SOURCE INFORMATION >>

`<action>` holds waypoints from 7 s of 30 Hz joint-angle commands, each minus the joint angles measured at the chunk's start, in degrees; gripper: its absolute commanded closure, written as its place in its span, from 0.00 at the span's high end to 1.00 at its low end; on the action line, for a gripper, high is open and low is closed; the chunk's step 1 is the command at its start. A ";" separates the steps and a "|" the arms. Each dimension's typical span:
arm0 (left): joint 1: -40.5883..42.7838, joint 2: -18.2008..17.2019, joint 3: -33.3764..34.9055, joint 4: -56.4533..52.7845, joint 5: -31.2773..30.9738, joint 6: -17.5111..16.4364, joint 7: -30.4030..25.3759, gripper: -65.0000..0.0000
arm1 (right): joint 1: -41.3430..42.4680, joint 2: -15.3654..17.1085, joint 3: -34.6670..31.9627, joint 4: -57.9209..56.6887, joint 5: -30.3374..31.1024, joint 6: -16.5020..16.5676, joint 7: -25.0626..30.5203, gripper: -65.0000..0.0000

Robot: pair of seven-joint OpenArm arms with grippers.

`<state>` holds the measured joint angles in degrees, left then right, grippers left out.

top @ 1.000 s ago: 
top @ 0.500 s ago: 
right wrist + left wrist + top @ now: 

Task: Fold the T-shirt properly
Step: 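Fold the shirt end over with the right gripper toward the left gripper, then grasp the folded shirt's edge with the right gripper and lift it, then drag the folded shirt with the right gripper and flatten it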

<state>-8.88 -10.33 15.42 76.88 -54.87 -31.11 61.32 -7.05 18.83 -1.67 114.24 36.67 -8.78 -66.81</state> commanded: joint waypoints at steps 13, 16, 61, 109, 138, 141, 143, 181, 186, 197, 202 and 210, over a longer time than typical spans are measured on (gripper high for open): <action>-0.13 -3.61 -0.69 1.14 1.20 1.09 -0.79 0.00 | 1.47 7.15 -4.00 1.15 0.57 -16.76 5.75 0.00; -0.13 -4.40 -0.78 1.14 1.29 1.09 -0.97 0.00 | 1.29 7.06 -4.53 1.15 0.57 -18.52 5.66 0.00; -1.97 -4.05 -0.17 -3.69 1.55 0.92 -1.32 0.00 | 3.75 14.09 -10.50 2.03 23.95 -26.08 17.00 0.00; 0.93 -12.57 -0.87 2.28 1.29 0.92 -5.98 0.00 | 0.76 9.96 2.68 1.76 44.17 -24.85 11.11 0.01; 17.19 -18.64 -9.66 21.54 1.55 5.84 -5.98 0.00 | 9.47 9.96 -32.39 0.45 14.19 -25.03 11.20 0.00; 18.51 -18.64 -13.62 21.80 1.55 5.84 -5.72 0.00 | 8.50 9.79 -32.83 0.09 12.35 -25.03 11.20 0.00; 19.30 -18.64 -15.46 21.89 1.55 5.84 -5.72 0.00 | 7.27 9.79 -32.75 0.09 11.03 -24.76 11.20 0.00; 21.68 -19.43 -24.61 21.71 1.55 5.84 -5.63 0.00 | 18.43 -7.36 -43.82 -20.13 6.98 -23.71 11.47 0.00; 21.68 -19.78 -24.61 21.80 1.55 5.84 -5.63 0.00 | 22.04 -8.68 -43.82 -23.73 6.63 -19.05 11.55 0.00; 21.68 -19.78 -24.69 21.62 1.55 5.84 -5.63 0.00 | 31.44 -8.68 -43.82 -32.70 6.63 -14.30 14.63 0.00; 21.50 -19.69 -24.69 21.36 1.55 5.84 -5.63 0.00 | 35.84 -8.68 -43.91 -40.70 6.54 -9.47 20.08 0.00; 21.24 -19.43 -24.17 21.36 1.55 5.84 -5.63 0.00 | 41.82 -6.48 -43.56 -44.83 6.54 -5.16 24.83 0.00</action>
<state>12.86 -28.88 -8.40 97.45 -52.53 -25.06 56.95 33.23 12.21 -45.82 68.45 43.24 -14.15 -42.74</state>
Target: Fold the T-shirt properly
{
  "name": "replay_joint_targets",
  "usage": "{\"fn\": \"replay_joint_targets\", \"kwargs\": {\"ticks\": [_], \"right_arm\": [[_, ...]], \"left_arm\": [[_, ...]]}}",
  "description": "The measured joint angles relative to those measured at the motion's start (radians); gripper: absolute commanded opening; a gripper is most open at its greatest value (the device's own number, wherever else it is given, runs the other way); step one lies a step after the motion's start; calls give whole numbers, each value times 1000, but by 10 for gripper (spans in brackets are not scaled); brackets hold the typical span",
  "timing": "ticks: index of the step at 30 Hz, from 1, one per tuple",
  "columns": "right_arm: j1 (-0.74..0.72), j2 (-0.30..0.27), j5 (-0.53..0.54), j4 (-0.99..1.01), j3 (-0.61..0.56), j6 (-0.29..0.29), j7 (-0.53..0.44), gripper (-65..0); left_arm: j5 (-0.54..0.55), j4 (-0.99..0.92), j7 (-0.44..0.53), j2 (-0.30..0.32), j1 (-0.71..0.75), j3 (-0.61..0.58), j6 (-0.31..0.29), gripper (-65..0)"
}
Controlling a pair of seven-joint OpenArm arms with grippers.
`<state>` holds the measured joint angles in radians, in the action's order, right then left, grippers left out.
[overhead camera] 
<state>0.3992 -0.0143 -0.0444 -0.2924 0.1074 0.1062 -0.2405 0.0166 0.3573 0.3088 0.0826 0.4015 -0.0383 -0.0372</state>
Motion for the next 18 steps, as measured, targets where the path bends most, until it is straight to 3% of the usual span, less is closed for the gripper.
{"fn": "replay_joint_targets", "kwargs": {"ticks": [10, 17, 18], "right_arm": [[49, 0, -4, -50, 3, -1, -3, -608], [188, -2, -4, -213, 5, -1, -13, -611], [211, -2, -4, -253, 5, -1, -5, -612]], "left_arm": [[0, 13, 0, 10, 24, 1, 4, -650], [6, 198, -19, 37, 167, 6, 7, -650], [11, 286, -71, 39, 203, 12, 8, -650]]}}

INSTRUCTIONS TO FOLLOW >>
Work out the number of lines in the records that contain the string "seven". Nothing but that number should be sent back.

THE ANSWER >>
2